*** EXTRACTED ENTRIES ***
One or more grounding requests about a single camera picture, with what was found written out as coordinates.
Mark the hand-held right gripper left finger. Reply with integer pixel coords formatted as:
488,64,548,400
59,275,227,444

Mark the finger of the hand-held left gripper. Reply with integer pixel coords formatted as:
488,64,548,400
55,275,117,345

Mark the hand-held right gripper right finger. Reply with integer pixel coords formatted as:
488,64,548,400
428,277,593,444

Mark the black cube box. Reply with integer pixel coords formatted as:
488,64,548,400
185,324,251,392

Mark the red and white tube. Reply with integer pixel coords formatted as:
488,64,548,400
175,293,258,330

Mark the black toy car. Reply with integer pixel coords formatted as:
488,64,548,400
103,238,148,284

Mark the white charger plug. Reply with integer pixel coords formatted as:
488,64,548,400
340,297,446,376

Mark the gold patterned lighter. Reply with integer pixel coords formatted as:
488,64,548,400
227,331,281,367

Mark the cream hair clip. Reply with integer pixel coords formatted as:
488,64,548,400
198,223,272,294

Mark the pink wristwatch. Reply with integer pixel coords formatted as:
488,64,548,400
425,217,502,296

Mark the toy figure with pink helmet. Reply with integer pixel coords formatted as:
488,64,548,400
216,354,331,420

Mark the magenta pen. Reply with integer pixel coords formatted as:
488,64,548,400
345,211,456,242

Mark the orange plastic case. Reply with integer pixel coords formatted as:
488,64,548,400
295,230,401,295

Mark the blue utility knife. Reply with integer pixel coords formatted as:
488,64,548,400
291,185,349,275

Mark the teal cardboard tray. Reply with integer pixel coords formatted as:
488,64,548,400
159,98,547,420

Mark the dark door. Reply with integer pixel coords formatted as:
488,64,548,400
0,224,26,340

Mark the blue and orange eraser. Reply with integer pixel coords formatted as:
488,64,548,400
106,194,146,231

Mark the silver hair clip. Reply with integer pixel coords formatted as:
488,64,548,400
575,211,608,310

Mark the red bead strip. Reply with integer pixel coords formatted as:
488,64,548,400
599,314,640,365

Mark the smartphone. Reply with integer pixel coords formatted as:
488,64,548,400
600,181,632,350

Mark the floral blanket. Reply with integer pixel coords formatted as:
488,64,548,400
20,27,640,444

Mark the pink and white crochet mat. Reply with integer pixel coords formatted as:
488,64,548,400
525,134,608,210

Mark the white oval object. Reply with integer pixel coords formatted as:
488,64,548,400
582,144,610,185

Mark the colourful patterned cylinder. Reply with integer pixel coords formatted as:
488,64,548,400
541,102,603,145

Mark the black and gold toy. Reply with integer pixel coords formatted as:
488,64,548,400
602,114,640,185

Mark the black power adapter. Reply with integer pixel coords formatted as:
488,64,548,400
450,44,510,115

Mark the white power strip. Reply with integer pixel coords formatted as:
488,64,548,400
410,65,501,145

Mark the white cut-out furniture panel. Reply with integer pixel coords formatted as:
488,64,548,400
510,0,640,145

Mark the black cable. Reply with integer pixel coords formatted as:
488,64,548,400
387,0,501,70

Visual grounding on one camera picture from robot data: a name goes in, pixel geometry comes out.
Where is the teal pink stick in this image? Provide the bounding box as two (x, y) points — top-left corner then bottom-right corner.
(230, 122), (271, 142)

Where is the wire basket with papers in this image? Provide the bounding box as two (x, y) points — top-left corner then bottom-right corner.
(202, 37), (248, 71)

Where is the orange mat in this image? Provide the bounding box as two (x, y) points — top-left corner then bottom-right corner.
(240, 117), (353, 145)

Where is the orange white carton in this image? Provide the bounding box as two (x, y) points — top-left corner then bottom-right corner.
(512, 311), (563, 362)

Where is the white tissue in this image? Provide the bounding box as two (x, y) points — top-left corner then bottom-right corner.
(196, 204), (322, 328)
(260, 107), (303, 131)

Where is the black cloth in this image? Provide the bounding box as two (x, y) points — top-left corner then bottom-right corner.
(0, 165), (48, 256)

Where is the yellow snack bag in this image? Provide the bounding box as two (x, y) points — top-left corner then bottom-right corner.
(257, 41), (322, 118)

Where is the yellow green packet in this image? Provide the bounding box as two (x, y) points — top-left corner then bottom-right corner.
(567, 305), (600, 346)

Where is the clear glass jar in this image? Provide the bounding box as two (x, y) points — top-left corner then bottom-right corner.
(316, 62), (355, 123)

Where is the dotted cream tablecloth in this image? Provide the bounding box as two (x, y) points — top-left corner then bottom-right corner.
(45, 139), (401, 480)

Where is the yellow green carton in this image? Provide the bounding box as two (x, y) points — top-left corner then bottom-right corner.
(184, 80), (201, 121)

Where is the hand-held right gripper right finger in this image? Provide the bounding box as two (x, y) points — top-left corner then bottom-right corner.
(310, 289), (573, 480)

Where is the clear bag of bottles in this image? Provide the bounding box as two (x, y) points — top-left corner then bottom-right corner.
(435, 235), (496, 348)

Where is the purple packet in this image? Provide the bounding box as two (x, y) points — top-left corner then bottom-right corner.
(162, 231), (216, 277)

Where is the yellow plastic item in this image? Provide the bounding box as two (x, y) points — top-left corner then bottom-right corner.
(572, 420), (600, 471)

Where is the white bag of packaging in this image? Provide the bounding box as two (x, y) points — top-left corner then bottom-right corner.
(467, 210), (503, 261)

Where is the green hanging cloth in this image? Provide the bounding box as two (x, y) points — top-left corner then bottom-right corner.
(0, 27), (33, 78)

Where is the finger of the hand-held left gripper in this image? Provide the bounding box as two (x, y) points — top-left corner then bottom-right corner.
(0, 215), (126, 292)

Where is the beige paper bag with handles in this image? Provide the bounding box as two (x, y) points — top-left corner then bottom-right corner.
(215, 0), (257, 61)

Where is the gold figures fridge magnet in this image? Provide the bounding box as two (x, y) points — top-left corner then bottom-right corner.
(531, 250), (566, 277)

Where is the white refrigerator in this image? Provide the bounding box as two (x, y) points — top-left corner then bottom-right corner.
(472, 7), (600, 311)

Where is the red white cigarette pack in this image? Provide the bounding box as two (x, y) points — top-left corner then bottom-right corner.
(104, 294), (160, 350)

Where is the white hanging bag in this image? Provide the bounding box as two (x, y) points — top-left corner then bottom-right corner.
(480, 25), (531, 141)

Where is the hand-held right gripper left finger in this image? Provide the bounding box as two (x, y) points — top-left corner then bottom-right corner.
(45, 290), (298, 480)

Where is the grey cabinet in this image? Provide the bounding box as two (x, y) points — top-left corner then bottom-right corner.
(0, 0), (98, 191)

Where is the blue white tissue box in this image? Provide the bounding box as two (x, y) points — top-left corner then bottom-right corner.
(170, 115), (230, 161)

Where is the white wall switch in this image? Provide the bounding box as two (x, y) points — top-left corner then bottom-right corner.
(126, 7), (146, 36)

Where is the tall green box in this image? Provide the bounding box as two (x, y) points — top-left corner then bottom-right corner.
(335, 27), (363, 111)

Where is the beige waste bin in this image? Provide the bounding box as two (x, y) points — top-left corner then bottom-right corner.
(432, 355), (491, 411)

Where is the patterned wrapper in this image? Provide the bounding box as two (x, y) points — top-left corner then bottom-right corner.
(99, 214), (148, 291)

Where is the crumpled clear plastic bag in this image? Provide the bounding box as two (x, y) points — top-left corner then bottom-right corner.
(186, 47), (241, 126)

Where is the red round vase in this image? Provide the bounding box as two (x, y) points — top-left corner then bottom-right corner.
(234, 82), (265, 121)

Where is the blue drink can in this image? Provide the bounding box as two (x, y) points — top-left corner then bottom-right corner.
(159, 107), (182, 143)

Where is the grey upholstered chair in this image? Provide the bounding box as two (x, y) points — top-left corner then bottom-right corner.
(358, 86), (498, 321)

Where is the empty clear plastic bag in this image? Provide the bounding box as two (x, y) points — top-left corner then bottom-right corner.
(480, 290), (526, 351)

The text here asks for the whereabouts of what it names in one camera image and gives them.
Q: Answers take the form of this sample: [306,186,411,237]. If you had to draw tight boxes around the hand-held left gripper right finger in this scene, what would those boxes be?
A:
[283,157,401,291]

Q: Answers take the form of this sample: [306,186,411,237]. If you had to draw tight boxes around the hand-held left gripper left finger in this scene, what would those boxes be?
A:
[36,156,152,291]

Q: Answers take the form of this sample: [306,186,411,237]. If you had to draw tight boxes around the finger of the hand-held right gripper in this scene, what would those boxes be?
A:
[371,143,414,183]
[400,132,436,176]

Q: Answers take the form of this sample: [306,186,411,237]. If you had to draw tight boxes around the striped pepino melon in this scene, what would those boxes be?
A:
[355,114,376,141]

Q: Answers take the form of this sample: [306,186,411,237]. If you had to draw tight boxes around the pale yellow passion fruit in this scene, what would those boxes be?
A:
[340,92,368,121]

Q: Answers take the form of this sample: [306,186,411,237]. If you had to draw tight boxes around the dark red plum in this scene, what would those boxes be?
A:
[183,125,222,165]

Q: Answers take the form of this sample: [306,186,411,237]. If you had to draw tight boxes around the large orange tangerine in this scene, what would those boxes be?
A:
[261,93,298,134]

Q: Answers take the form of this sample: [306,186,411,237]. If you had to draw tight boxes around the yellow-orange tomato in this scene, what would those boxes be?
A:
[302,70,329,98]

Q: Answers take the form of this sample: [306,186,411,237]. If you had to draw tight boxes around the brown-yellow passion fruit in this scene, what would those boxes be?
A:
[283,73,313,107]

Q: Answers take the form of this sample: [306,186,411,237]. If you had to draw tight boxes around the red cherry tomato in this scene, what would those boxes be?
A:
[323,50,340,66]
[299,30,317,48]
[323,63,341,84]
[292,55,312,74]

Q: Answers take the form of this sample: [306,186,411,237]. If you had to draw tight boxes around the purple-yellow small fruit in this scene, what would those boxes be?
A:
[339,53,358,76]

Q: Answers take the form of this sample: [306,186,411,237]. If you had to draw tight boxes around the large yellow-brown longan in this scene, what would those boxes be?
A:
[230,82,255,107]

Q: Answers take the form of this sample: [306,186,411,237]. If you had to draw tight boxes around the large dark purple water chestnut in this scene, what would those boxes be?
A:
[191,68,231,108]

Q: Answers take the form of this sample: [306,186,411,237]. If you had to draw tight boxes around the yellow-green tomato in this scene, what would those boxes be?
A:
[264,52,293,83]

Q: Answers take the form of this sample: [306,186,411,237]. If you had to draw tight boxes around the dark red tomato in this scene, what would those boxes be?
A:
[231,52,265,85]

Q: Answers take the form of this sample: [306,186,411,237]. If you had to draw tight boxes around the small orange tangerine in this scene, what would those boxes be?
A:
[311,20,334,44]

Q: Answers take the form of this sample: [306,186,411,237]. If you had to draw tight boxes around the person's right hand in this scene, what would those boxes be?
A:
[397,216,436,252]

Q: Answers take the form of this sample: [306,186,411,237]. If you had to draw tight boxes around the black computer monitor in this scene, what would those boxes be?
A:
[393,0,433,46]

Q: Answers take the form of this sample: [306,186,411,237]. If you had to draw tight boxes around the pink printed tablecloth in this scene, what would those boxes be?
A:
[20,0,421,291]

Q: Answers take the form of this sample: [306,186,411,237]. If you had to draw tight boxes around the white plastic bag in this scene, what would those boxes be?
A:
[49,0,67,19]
***
WHAT NEEDS TO BE DONE ▸ Show every line of the data in which the word "clip" appears.

ANSWER FOR THIS EXERCISE ▸
Mark the cream hair clip. Reply with integer pixel coords formatted as:
Mark the silver hair clip. Reply with integer pixel coords formatted as:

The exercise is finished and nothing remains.